Your objective |
If a line in the data has the string "camera", please show it.

Task inputs |

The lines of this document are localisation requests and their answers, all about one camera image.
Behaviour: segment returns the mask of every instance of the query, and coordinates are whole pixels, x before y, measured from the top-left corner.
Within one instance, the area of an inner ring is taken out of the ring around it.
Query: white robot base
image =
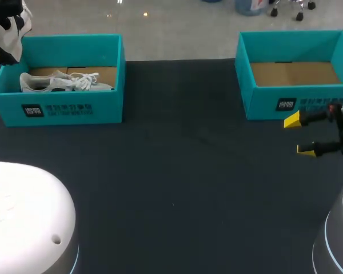
[[[0,274],[78,274],[73,200],[52,174],[0,162]]]
[[[343,274],[343,191],[315,240],[312,262],[315,274]]]

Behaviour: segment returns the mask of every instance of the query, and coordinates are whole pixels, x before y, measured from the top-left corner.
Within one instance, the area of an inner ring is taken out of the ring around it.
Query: cardboard box bottom
[[[330,62],[250,63],[257,86],[341,84]]]

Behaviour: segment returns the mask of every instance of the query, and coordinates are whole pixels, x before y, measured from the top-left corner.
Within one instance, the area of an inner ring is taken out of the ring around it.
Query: teal box
[[[341,84],[259,87],[251,62],[331,62]],[[343,102],[343,31],[240,33],[236,73],[248,120],[285,119],[299,109]]]
[[[6,126],[122,122],[126,63],[120,35],[24,37],[22,43],[21,62],[0,69],[0,115]],[[21,93],[20,74],[41,67],[117,67],[115,90]]]

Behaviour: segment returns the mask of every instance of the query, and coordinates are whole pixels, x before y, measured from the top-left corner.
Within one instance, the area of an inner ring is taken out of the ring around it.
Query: robotic arm
[[[285,119],[284,127],[304,127],[309,123],[328,120],[336,122],[338,128],[338,141],[330,143],[313,142],[297,146],[297,153],[314,157],[323,156],[323,154],[341,151],[343,154],[343,104],[333,102],[328,105],[326,110],[316,112],[297,111]]]

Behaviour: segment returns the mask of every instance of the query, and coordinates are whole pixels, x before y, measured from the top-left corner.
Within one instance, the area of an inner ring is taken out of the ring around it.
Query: open cardboard box
[[[235,61],[249,120],[343,103],[343,31],[241,33]]]
[[[24,37],[17,65],[0,69],[0,115],[8,127],[121,123],[126,62],[115,34]],[[23,72],[99,73],[108,91],[20,92]]]

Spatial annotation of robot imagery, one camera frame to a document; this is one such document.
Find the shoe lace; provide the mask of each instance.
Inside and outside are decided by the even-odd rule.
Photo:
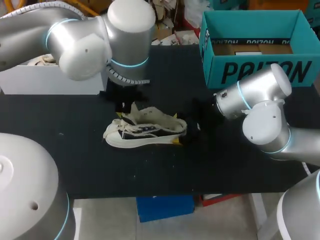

Exercise result |
The lines of this document are localisation requests and their answers, all about one camera image.
Spatial annotation of robot imagery, one camera frame to a document; this is one such document.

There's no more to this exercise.